Na mesma linha, Barroso apontou que exigir o aval judicial criaria mais uma etapa burocrática com potencial de atrasar ainda mais as investigações sobre a chamada criminalidade do colarinho branco.

“Se o MP tiver que provocar o Judiciário para acessar dados com possíveis indicações de crimes, o juiz obviamente vai dizer que pode. Está implícito o deferimento. E então, da decisão judicial caberá recurso, dando início a mais uma longa peregrinação por todas as instâncias”, frisou.

Em seguida, Rosa também disse não ver inconstitucionalidade no compartilhamento dos dados: “É própria do Estado de Direito a exigência de que a descoberta de condutas potencialmente criminosa por parte de agentes públicos reverbere no âmbito da administração, com acionamento de seus órgãos de investigação para apuração de possíveis delitos. ”

Fux, último a votar na sessão de ontem, manifestou-se no mesmo sentido. “A regra do ‘siga o dinheiro’ é aplicada às inteiras em casos de operações financeiras suspeitas. As autoridades brasileiras só têm condições de perceber se há infração se elas efetivamente seguirem o dinheiro. É só através dessa estratégia que se pode alcançar resultados úteis no combate à corrupção”, disse o ministro.

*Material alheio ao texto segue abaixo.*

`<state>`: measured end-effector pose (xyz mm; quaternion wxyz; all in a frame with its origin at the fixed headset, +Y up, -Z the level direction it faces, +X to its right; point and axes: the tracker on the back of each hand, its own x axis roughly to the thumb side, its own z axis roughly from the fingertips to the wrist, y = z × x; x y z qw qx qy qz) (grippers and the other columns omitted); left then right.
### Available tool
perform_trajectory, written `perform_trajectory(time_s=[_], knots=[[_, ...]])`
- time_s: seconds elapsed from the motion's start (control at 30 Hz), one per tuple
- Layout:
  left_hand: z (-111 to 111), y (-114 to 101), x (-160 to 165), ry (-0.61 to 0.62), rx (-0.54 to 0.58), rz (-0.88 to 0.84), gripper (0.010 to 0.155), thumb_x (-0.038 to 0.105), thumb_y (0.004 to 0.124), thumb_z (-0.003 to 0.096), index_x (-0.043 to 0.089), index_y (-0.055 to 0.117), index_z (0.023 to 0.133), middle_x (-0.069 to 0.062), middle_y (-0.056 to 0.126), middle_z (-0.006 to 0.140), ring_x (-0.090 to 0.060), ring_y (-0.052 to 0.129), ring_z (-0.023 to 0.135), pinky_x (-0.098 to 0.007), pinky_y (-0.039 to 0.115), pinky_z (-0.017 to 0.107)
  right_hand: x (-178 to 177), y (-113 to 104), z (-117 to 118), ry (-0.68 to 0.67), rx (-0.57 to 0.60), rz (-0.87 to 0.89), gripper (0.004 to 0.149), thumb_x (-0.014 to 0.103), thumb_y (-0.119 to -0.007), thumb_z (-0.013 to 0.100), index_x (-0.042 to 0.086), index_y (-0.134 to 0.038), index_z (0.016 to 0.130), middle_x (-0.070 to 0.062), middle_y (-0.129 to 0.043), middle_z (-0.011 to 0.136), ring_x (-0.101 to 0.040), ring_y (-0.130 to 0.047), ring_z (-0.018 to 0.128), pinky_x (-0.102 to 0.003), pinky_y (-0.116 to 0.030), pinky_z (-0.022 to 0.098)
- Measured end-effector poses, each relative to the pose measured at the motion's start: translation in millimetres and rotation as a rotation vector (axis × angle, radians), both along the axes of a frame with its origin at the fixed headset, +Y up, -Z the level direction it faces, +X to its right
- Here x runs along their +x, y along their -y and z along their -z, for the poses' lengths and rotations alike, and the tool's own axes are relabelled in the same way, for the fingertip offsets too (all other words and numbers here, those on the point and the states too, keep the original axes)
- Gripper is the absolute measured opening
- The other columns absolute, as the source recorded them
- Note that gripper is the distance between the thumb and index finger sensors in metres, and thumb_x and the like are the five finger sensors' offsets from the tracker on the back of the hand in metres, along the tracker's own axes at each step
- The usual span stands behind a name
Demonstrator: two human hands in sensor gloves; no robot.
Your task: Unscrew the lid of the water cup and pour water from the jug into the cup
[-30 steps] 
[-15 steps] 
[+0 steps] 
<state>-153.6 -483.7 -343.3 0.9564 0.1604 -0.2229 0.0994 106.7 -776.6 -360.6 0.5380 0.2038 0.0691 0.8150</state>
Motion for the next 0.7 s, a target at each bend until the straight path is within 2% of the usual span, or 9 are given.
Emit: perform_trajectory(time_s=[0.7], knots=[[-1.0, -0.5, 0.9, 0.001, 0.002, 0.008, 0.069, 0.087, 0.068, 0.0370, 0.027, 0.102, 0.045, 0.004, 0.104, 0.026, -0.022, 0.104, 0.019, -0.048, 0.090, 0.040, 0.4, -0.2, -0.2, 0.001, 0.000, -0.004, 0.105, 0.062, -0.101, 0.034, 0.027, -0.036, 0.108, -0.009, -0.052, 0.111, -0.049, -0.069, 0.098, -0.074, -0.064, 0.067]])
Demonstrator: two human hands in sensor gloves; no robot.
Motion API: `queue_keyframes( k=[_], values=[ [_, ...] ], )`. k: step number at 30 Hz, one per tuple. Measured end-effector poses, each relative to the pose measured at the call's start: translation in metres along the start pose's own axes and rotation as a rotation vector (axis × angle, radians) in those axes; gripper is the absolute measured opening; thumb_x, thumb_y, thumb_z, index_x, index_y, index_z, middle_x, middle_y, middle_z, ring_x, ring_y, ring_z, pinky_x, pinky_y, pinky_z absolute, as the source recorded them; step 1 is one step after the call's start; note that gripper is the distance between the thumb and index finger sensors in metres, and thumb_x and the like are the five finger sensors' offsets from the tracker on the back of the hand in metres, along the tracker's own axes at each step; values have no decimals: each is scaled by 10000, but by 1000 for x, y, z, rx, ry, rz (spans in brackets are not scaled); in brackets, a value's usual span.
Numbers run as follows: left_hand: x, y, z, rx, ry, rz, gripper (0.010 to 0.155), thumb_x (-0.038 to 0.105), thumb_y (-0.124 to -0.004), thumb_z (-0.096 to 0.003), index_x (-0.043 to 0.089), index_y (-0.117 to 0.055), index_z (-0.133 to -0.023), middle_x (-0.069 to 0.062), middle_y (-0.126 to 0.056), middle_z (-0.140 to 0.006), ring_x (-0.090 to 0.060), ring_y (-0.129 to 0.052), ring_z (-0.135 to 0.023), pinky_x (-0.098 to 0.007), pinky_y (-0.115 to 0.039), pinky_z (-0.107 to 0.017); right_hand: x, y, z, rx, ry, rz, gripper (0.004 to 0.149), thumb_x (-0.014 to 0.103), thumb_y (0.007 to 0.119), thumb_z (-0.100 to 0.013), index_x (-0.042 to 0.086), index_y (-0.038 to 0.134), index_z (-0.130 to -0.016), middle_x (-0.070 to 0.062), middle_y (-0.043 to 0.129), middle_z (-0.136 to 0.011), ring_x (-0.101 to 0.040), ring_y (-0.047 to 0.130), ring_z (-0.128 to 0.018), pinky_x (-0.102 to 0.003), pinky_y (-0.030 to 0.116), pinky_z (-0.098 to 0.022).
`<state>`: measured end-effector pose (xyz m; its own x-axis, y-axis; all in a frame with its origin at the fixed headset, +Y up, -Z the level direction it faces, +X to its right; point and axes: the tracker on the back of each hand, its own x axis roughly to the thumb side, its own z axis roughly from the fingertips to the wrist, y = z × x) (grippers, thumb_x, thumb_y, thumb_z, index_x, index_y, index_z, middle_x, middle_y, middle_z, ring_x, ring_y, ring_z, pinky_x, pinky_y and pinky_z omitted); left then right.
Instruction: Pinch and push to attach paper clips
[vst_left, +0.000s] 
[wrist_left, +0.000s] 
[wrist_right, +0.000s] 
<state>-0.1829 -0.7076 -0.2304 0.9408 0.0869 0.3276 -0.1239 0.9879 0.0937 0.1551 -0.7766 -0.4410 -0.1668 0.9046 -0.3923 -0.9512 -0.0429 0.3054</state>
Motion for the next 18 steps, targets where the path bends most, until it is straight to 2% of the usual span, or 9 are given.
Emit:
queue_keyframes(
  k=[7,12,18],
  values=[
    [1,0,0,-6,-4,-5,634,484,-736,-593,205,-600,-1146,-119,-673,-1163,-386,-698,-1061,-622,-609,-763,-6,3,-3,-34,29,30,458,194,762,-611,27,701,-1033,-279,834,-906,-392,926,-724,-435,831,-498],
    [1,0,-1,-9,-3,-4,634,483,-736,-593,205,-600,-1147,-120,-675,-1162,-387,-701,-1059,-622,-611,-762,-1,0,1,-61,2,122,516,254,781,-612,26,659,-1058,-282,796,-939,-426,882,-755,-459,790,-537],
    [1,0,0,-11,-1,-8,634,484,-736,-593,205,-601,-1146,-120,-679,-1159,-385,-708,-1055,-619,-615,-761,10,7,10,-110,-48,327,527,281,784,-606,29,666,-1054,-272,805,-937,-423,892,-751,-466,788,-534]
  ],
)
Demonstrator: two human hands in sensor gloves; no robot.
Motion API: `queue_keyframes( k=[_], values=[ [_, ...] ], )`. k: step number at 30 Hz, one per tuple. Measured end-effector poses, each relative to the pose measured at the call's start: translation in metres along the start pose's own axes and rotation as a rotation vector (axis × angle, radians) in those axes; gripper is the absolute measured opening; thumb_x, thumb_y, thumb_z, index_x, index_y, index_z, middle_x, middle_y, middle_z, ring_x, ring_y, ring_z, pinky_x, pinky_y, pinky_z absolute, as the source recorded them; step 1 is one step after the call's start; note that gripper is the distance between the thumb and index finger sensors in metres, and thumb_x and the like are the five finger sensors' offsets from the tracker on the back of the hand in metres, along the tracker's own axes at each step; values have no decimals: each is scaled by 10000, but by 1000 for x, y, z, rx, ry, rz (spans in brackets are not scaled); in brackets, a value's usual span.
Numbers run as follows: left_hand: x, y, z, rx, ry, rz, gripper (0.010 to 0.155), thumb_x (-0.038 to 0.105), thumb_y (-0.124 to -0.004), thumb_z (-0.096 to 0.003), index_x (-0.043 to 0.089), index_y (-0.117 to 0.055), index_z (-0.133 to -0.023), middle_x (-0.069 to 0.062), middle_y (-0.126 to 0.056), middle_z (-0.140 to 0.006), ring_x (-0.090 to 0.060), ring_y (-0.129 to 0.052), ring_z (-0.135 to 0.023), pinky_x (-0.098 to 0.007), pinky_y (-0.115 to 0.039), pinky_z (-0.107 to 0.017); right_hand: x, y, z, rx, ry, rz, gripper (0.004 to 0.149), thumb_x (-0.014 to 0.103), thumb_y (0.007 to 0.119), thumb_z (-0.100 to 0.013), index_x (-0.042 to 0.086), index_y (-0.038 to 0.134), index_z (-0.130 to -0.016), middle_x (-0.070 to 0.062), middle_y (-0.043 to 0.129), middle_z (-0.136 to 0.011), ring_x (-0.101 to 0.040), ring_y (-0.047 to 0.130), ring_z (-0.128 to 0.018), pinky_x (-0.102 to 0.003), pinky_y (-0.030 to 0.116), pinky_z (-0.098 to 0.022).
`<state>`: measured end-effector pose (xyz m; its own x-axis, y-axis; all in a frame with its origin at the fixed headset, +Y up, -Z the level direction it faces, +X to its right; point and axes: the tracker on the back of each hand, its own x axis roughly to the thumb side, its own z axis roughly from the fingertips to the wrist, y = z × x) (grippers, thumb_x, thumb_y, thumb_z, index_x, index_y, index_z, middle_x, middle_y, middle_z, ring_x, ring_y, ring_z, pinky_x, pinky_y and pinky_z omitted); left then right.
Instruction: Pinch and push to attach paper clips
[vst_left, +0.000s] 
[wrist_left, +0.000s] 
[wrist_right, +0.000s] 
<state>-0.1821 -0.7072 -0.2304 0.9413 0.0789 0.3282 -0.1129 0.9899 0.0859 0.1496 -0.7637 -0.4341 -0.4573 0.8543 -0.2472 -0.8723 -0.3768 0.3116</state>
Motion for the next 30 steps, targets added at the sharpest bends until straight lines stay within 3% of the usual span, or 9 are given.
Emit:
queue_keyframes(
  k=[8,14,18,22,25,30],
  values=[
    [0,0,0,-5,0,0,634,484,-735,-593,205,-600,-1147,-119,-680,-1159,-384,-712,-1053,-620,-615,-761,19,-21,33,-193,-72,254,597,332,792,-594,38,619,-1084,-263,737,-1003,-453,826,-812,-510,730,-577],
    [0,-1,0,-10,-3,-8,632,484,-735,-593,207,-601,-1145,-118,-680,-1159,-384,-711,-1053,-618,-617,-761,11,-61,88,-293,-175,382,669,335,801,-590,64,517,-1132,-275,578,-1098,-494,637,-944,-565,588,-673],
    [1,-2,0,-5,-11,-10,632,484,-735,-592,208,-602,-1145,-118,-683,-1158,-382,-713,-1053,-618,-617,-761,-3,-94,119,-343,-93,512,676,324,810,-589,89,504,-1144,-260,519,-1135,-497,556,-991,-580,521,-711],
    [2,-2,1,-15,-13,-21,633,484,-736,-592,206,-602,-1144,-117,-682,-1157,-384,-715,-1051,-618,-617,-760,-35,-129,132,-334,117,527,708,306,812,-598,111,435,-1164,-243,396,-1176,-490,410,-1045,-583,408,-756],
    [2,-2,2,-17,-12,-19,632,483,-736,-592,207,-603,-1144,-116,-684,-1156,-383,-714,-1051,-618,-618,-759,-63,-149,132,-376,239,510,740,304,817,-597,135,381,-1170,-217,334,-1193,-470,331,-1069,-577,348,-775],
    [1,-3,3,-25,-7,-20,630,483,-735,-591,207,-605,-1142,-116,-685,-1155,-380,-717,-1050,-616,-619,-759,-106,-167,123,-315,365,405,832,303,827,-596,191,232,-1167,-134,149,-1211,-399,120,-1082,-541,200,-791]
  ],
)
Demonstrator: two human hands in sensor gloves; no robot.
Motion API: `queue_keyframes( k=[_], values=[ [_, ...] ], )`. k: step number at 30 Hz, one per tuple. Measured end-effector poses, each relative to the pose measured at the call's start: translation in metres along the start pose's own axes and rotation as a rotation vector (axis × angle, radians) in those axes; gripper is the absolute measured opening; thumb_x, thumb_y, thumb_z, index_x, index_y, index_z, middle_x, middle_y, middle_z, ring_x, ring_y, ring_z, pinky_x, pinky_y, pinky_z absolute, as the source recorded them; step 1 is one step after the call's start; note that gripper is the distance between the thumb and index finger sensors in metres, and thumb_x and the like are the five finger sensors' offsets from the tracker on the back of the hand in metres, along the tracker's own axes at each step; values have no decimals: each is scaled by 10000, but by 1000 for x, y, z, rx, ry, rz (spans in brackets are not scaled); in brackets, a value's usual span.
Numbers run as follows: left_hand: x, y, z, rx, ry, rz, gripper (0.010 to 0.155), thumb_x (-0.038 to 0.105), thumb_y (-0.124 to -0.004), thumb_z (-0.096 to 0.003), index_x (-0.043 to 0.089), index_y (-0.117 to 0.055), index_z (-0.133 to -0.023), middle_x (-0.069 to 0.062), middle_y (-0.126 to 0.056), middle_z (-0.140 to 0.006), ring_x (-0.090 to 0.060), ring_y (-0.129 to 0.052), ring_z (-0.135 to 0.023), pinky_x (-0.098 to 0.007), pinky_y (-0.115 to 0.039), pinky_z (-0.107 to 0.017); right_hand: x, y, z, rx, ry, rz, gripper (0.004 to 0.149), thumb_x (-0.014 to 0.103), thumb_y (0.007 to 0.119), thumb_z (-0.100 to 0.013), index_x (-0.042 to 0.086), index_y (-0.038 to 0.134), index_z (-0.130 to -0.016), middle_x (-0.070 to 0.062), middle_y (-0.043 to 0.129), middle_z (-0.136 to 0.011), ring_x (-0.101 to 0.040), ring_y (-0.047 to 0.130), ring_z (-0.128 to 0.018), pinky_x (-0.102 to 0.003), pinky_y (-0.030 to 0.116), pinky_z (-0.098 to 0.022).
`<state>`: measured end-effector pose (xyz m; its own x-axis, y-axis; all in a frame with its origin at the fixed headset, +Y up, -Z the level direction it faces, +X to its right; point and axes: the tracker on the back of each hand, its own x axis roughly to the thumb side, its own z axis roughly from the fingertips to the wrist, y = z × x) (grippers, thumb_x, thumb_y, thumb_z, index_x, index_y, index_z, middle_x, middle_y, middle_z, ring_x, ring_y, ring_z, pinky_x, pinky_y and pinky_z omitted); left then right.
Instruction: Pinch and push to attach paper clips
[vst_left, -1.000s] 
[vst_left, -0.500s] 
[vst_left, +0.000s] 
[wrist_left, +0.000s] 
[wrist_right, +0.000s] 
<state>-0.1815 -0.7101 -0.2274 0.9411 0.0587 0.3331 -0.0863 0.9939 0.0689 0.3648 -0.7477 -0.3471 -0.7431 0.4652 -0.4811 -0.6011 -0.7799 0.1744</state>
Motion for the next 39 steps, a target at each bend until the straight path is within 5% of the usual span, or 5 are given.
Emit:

A sessão de hoje será retomada com o voto dos ministros Cármen Lúcia, Ricardo Lewandowski, Gilmar Mendes, Marco Aurélio Mello e Celso de Mello.

O plenário ainda deve discutir se a tese final ficará restrita à Receita Federal ou se incluirá o compartilhamento de dados sigilosos pelo antigo Coaf. Alguns ministros demonstraram desconforto com uma suposta “ampliação” do escopo do recurso, que inicialmente só trata de dados do Fisco. O caso concreto é o de um posto de gasolina de São Paulo acusado de sonegação de impostos.

Ontem, a ministra Rosa afirmou que sua sugestão de tese final não inclui a UIF (na semana passada, os ministros Marco Aurélio e Lewandowski se manifestaram da mesma forma), mas, caso o julgamento caminhe para expandir o objeto em análise, ela deve acompanhar os colegas.

No início do julgamento, o procurador-geral da República, Augusto Aras, apontou o problema e apresentou questão de ordem, argumentando que o caso em análise só abrangia a Receita, e não a UIF. Toffoli, no entanto, não submeteu o pedido a julgamento, alegando que cada ministro, em seu voto, falaria individualmente sobre o tema.